▸ Task brief:
Sift the listing for lines that hold the string "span" and pull them out.

▸ Input data:
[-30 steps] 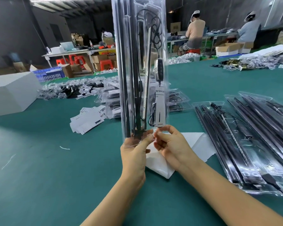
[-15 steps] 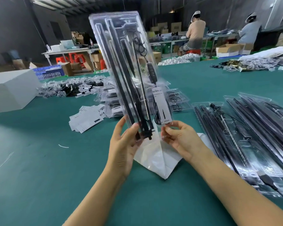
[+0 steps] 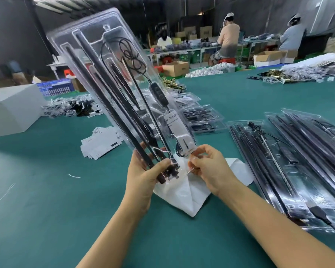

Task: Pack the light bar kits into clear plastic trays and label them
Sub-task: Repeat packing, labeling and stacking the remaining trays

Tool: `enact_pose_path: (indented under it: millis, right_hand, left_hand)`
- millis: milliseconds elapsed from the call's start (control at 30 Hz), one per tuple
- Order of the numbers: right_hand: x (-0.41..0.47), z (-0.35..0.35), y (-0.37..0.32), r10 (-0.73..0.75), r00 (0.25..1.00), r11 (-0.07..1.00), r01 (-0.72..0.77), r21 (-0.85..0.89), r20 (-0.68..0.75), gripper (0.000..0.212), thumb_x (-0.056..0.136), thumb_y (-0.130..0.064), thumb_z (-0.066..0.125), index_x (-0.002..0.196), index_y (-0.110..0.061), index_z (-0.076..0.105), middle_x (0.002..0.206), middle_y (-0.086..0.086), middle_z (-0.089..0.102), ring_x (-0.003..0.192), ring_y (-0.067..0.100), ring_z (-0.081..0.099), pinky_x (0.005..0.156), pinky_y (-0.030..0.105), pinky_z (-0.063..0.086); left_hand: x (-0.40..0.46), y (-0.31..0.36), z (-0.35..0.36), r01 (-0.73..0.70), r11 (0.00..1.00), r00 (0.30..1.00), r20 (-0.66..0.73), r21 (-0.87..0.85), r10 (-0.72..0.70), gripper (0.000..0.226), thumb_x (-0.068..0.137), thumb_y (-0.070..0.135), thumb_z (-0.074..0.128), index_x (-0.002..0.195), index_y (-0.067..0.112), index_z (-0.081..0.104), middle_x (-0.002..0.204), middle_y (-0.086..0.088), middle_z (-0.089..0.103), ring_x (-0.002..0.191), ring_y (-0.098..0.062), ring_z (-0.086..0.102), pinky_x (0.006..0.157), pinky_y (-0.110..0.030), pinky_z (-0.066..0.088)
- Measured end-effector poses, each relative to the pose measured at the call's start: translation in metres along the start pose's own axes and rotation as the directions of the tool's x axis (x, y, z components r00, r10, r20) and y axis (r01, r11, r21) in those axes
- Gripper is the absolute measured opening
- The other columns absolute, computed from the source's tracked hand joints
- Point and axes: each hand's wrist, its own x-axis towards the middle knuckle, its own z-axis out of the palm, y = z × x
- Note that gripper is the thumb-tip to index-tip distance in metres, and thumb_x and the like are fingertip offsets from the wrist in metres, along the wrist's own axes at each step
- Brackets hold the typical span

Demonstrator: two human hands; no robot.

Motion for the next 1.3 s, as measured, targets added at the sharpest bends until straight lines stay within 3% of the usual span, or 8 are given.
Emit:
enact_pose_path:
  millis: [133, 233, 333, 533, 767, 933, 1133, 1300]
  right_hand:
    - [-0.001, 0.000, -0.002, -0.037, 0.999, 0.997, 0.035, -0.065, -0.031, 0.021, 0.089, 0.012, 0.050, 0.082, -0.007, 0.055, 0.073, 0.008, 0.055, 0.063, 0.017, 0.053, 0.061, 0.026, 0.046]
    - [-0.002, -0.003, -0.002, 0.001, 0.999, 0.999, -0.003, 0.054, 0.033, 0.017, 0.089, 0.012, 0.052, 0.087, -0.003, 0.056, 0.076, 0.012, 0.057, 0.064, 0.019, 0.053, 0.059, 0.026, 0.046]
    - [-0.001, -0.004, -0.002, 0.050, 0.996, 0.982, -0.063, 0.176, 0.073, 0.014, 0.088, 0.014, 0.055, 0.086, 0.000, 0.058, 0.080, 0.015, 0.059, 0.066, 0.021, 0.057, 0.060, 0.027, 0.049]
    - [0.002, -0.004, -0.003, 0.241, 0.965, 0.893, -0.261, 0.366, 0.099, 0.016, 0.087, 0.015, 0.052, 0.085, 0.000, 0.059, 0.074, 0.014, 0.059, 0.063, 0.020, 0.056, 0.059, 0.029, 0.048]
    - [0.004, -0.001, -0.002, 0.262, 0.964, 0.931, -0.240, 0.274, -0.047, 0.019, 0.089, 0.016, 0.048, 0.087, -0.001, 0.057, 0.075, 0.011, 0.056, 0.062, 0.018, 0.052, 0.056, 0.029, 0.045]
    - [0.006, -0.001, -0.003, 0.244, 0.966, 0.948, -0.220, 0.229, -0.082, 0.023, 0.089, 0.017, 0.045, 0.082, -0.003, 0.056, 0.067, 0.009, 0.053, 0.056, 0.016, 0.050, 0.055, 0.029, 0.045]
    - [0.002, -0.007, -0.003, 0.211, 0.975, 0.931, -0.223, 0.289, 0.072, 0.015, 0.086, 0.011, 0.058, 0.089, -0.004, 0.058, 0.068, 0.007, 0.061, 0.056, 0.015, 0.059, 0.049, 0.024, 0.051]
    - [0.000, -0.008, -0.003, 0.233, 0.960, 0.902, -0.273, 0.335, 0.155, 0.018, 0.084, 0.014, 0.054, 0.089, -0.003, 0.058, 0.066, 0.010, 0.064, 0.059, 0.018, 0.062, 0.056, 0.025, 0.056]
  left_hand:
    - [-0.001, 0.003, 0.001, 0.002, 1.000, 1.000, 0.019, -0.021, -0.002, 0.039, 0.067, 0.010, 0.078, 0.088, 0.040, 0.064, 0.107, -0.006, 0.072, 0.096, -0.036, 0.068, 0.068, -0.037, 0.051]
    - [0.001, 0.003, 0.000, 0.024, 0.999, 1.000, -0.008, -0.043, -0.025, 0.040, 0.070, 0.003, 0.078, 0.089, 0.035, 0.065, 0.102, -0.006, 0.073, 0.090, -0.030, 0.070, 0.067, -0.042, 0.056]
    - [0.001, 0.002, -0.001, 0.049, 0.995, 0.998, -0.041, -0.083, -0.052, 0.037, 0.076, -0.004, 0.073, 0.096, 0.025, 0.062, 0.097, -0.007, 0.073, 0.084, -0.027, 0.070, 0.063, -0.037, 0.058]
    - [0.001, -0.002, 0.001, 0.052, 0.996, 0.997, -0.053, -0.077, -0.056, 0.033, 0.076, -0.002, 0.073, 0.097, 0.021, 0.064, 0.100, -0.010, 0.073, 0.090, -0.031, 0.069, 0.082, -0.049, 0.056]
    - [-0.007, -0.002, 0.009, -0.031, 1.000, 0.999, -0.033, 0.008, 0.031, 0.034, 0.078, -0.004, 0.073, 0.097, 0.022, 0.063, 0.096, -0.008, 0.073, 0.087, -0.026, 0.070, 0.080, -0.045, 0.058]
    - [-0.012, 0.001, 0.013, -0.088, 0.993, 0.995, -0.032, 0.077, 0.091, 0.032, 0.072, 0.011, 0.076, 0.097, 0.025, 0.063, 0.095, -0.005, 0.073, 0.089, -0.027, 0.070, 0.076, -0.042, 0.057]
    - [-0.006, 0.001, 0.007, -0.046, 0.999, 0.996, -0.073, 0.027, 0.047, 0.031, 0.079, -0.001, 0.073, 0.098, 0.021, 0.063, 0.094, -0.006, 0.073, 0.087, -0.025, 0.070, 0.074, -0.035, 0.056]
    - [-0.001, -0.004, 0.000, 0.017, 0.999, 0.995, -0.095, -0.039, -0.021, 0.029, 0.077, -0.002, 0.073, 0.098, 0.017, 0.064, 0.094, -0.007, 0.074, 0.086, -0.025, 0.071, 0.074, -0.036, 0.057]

▸ Response area:
- Brackets hold the typical span
Motion for the next 1.3 s, as measured, targets added at the sharpest bends until straight lines stay within 3% of the usual span, or 8 are given.

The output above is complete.